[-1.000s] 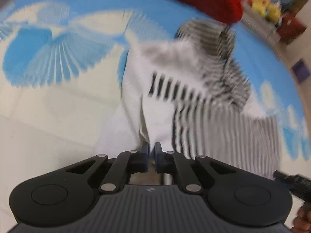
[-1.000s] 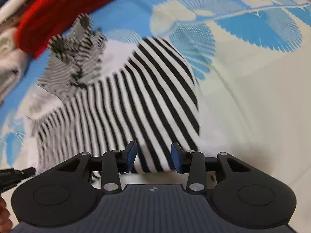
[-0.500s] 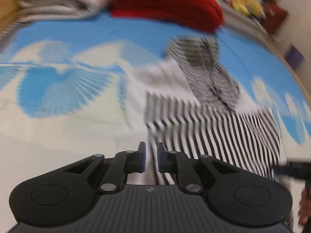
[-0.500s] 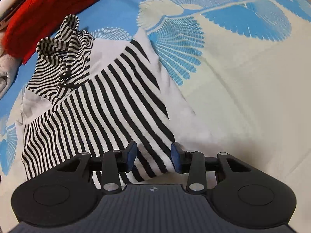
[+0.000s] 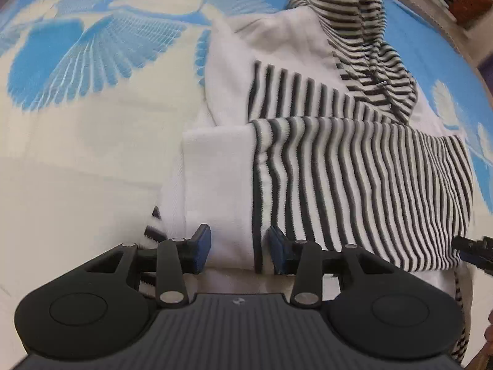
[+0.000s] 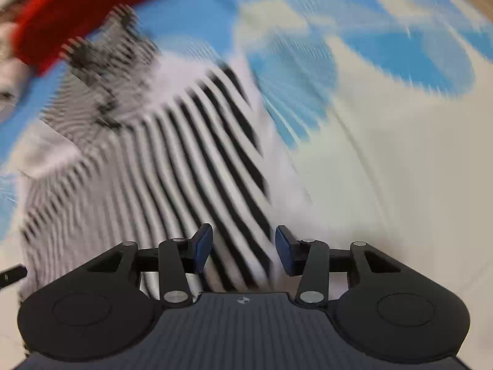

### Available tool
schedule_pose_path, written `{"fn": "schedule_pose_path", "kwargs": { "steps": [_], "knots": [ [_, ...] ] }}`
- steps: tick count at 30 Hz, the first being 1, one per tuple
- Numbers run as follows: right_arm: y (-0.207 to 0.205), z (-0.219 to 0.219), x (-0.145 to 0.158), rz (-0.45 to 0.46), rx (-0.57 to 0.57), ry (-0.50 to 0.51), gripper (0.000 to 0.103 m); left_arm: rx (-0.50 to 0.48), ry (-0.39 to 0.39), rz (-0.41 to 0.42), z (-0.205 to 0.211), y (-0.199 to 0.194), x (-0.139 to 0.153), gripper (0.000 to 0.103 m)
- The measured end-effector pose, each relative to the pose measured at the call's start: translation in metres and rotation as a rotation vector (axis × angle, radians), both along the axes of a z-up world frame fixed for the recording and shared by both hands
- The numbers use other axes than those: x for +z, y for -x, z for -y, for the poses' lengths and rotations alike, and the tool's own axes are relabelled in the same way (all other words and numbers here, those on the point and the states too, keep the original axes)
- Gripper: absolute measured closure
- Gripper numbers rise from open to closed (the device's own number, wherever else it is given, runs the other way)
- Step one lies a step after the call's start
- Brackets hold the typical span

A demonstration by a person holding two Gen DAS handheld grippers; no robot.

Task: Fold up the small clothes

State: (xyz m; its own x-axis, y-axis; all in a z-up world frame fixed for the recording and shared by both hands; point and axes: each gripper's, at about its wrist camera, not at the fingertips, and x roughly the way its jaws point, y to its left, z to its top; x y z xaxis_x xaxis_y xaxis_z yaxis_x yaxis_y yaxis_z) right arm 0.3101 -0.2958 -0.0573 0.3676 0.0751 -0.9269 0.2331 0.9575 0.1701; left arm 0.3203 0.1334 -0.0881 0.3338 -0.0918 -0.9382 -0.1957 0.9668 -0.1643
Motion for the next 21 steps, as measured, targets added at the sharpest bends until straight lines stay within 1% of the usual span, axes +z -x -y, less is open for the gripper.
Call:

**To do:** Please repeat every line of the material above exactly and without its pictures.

**Answer to the exercise:**
[-1.000s] 
[-1.000s] 
[-0.500s] 
[-0.500s] 
[+0.000s] 
[+0.000s] 

### Available tool
schedule_pose_path, written `{"fn": "schedule_pose_path", "kwargs": { "steps": [_], "knots": [ [_, ...] ] }}`
- steps: tick count at 30 Hz, the first being 1, one per tuple
- Numbers run as follows: right_arm: y (-0.207 to 0.205), z (-0.219 to 0.219), x (-0.145 to 0.158), rz (-0.45 to 0.46), rx (-0.57 to 0.57), ry (-0.50 to 0.51), gripper (0.000 to 0.103 m); left_arm: rx (-0.50 to 0.48), ry (-0.39 to 0.39), rz (-0.41 to 0.42), z (-0.205 to 0.211), y (-0.199 to 0.194), x (-0.139 to 0.153), gripper (0.000 to 0.103 m)
- The measured end-effector pose, each relative to the pose measured at the call's start: translation in metres and rotation as a rotation vector (axis × angle, radians), both along the axes of a z-up world frame fixed for the recording and shared by both hands
- The numbers use other axes than those: x for +z, y for -x, z for -y, for the poses' lengths and rotations alike, and the tool's own axes are relabelled in the same way (all other words and numbers here, those on the point and the states too, keep the original axes)
- Gripper: absolute measured closure
- Gripper numbers rise from open to closed (the device's own number, wherever else it is given, runs the other way)
- Step one lies a step after the call's start
- Brackets hold the typical span

A demonstration by a person holding two Gen DAS handheld grippers; no robot.

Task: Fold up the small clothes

State: (xyz m; its own x-axis, y-axis; all in a z-up world frame fixed for the recording and shared by both hands; point and axes: each gripper's, at about its wrist camera, not at the fingertips, and x roughly the way its jaws point, y to its left, z to its top; x y z xaxis_x xaxis_y xaxis_z yaxis_x yaxis_y yaxis_z) right arm 0.3101 -0.2958 -0.0573 0.3676 0.0751 -0.9269 0.2331 0.9575 0.1701; left arm 0.3203 0.1334 -0.0881 0.3338 -0.0918 -0.9382 -0.1957 0.9668 -0.1643
Motion for the next 21 steps, as measured, targets added at the sharpest bends until straight lines stay within 1% of the usual span, axes +z -x -y, less is open for the gripper.
Call:

The response is now complete.